How would this apply in a logistic regression model? I am trying to calculate the OR of main effects and significant interactions.
please help me interpret this regression equation with interaction variables.
stock price = 2 + 0.3*book values + 0.4*earnings + 0.36*book values*earnings*firm size + 0.1* firm size.
how does “0.36*book values*earnings*firm size” differ from ” 0.1* firm size ” in explaining the dependent variable?
Could you please explain how can I test the interaction using ‘likelihood ratio test’ and wald test?
thank you for this posting, which explains very well how to interpret interactions in linear models. I wonder whether it is similar in generalized linear models? Would I simply use the same estimates (log odds) and the same formulae shown above to see the effect of a moderating covariate on another predictor? And if yes, then I could simply transform the result (in your example, the value of “Height”) into odds ration via exp() or calculate probabilities? If so, I could easily plot “probability curves” of interaction terms (one curve for main effect, one curve for moderating interaction on main effect) in logistic regressions…
The general approach is similar in generalized linear models. They of course, are a little trickier because odds ratios, for example, are ratios, not differences. See this: https://www.theanalysisfactor.com/complicated-models-with-tricky-effects/
And yes, you can plot predicted probabilites to see the interaction effect–it makes interpretation of the interaction much, much easier.

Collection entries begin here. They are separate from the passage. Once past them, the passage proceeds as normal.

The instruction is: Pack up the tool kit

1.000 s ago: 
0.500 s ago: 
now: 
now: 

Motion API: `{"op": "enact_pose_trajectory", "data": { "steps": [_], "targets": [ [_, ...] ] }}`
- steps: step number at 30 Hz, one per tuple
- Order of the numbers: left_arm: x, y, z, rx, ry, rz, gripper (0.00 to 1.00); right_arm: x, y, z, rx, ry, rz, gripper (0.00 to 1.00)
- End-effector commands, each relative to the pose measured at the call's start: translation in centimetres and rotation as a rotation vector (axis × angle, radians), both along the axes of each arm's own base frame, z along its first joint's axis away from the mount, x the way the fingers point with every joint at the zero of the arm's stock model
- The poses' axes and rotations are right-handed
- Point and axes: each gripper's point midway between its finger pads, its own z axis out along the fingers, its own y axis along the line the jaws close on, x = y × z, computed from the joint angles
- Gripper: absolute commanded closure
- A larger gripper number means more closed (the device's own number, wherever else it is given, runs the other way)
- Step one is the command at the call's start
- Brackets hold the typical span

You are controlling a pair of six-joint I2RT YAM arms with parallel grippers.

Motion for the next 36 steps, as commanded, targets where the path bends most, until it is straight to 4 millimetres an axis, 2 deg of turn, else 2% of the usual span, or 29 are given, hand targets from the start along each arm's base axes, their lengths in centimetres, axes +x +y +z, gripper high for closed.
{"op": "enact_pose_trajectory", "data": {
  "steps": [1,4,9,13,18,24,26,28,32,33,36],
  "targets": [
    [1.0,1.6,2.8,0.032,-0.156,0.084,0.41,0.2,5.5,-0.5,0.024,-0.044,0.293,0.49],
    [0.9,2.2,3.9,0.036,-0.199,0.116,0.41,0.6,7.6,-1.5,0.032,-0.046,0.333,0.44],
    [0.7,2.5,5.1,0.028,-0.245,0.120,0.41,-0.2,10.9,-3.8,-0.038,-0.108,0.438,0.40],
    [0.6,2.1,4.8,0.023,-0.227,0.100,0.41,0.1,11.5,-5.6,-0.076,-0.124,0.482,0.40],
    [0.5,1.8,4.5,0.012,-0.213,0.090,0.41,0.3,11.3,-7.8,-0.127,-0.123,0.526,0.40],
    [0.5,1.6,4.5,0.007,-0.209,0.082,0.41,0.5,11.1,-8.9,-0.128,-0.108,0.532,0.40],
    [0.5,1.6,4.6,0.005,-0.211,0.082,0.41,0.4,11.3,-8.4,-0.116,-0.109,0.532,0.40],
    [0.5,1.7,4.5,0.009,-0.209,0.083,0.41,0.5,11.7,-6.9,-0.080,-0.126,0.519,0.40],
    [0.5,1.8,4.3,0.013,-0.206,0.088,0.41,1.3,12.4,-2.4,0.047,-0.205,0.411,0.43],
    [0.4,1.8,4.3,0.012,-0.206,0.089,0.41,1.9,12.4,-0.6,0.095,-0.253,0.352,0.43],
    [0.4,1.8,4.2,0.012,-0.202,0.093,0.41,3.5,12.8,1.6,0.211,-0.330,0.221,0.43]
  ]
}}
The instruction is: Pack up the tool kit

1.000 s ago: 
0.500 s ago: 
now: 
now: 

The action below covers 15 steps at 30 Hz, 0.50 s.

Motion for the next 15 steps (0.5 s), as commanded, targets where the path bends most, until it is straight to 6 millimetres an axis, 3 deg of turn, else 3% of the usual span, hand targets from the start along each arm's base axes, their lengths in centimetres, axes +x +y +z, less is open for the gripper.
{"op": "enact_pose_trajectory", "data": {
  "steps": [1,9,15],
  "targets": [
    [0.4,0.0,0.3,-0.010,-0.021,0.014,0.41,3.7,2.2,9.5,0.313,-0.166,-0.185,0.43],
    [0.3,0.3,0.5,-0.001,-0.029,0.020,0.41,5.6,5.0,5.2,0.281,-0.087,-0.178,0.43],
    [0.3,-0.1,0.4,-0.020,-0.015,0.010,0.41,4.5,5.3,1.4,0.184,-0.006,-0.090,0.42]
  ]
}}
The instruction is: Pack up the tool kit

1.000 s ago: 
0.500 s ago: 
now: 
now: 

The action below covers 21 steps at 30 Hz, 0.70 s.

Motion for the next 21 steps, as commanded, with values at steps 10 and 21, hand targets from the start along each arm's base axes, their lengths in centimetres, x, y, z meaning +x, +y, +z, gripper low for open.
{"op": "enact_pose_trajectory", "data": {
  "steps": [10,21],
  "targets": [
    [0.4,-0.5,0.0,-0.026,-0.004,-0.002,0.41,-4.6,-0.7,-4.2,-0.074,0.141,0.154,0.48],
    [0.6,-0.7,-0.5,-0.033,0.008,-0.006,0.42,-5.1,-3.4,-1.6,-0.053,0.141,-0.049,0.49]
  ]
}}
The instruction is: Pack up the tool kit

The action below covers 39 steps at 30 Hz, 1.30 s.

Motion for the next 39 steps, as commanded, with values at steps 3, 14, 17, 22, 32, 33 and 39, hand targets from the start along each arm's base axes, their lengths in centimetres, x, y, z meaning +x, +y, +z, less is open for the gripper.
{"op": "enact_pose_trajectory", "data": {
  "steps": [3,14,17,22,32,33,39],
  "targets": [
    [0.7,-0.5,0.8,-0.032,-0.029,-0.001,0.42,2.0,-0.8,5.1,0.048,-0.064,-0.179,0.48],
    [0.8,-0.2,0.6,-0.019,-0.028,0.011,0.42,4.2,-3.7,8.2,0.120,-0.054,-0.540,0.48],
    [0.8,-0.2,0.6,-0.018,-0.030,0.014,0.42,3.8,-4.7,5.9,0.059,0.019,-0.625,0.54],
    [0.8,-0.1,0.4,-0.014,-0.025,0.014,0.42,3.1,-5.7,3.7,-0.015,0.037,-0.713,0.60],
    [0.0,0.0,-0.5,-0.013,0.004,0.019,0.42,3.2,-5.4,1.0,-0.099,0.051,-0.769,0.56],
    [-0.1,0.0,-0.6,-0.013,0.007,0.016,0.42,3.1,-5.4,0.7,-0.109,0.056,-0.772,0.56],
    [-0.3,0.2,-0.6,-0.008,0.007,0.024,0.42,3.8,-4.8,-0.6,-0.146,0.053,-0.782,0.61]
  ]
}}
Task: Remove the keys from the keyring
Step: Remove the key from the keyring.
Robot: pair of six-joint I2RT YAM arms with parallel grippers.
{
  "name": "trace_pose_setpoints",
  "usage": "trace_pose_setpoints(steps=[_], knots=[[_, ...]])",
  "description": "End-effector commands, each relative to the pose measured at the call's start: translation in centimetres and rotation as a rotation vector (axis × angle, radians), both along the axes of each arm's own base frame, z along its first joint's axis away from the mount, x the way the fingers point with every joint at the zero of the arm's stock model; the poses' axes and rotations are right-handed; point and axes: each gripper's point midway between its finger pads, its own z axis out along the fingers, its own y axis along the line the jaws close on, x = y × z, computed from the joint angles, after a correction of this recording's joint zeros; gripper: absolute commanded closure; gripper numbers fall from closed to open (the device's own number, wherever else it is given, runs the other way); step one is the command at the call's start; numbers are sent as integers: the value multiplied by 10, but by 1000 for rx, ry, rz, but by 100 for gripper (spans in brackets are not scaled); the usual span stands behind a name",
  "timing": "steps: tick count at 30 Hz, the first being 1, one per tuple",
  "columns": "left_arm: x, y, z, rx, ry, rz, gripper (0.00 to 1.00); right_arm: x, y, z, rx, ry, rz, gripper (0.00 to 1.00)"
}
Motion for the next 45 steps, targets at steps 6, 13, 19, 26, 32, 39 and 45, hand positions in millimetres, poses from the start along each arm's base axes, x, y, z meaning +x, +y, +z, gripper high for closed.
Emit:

Hi, You interpreted interaction term with an example very nice, thank you. But how do you interpret a quadratic term in a nonlinear regression? Thank you very much in advance.
Hi a, just in case you still need to know (or for anyone else reading), i’m no expert but I believe this is how it works:
If the “Sun” variable was zero, then every unit of bacteria would affect the height by 4.2 units. (just b2)
if Sun was one, then every unit of bacteria would affect the height by (4.2-4.2) = 0 units. That is, b2+b3*sun (where sun is 1). The result can be interpreted as follows: when there is (full) sun, bacteria has no statistically significant effect on height.
The “interaction” identifies how the relationships between the two independent variables change their relationships with the dependent variable.
how would you interpret it, say, if your coefficient for the interaction effect Bacteria*Sun were negative, such that it “cancelled out” the main effect in a sense? E.g., if the coefficient for Bacteria is 4.2, and for Bacteria*Sun it is -4.2? If these coefficients were both significant, that just seems to make no sense to me.